Provincial Deputy of Santa Fe
- In office 10 December 2019 – 9 May 2021

Governor of Santa Fe
- In office 10 December 2015 – 10 December 2019
- Preceded by: Antonio Bonfatti
- Succeeded by: Omar Perotti

Provincial Senator of Santa Fe
- In office 10 December 2011 – 10 December 2015
- Succeeded by: Miguel Ángel Cappiello
- Constituency: Rosario Department

Mayor of Rosario
- In office 10 December 2003 – 10 December 2011
- Preceded by: Hermes Binner
- Succeeded by: Mónica Fein

Personal details
- Born: 13 September 1955 Rosario, Argentina
- Died: 9 May 2021 (aged 65) Rosario, Argentina
- Cause of death: COVID-19
- Party: Socialist Party
- Other political affiliations: Progressive, Civic and Social Front (2006–2021)

= Miguel Lifschitz =

Argentine politician (1955–2021)

Roberto Miguel Lifschitz (13 September 1955 – 9 May 2021) was an Argentine politician and civil engineer of the Socialist Party who was Governor of Santa Fe Province from 2015 to 2019. Prior to that, he was intendente (mayor) of Rosario, the largest city in the province and the third largest in Argentina, from 2003 to 2011. He also served as Provincial Senator of Santa Fe from 2011 to 2015. He last served as President of the Chamber of Deputies of Santa Fe, a position he held from 2019 until his death in 2021.

==Career==
Lifschitz earned his degree at the Engineering Faculty of the National University of Rosario in 1979, and worked in the private sector until 1989, when he became Director-General of the Public Housing Service (Director General del Servicio Público de la Vivienda) of the city of Rosario, under the socialist administration of Héctor Cavallero.

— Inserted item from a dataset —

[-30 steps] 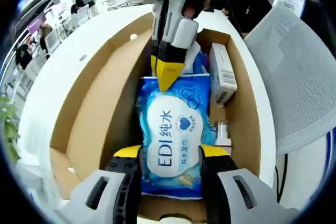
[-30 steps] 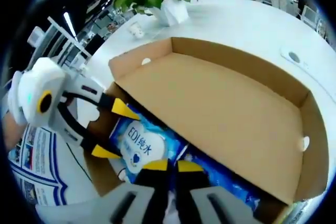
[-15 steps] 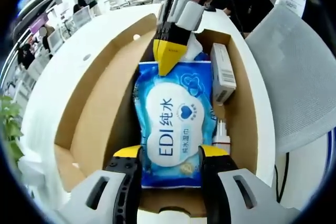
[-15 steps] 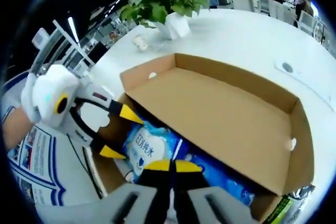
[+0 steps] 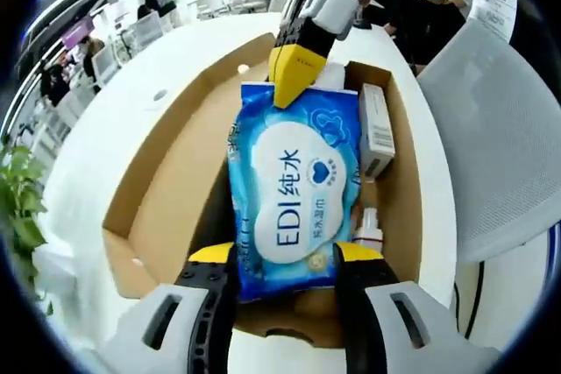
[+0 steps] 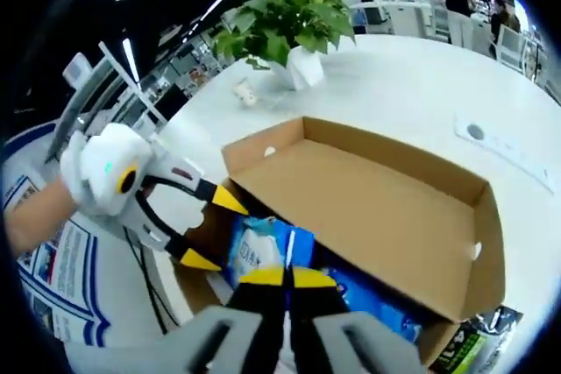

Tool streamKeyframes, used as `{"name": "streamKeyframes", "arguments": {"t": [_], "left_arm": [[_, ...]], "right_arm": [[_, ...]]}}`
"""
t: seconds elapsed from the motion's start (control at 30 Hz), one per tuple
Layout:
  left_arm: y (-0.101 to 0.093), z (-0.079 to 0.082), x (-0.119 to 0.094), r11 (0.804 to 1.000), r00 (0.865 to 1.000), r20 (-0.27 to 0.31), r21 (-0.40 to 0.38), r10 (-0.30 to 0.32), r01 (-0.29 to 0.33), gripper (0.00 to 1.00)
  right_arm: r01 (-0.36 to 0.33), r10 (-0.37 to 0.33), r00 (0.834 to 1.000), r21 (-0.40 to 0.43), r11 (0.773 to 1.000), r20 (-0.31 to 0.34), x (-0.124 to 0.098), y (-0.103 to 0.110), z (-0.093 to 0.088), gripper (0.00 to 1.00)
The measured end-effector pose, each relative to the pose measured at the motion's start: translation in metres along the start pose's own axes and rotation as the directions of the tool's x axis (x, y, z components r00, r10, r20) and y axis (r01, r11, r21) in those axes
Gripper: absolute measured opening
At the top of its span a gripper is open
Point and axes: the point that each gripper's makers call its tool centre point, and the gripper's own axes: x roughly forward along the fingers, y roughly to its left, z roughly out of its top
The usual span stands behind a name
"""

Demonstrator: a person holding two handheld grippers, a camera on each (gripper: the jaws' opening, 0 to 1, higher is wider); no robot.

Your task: Operate the shoe box by opening the lid, removing the specified soft item, and placing it in the target area until the item is outside and the box remains undamaged.

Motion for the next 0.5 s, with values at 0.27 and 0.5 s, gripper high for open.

He continued working in various public offices, as Municipal Secretary-General (Secretario General de la Municipalidad), Public Services' Secretary (Secretario de Servicios Públicos) and General Cabinet Coordinator for the Municipality of Rosario (Coordinador General de Gabinete de la Municipalidad de Rosario), between June and December 2003, under the administration of Hermes Binner.

Lifschitz ran for Mayor of Rosario and was elected in the provincial elections of 7 September 2003 for the period 2003–2007. In 2006 he began acknowledging he could run for re-election. In March 2007, a survey showed that Lifschitz would win by a wide margin over any of the other major prospective candidates (52.9% of the total votes).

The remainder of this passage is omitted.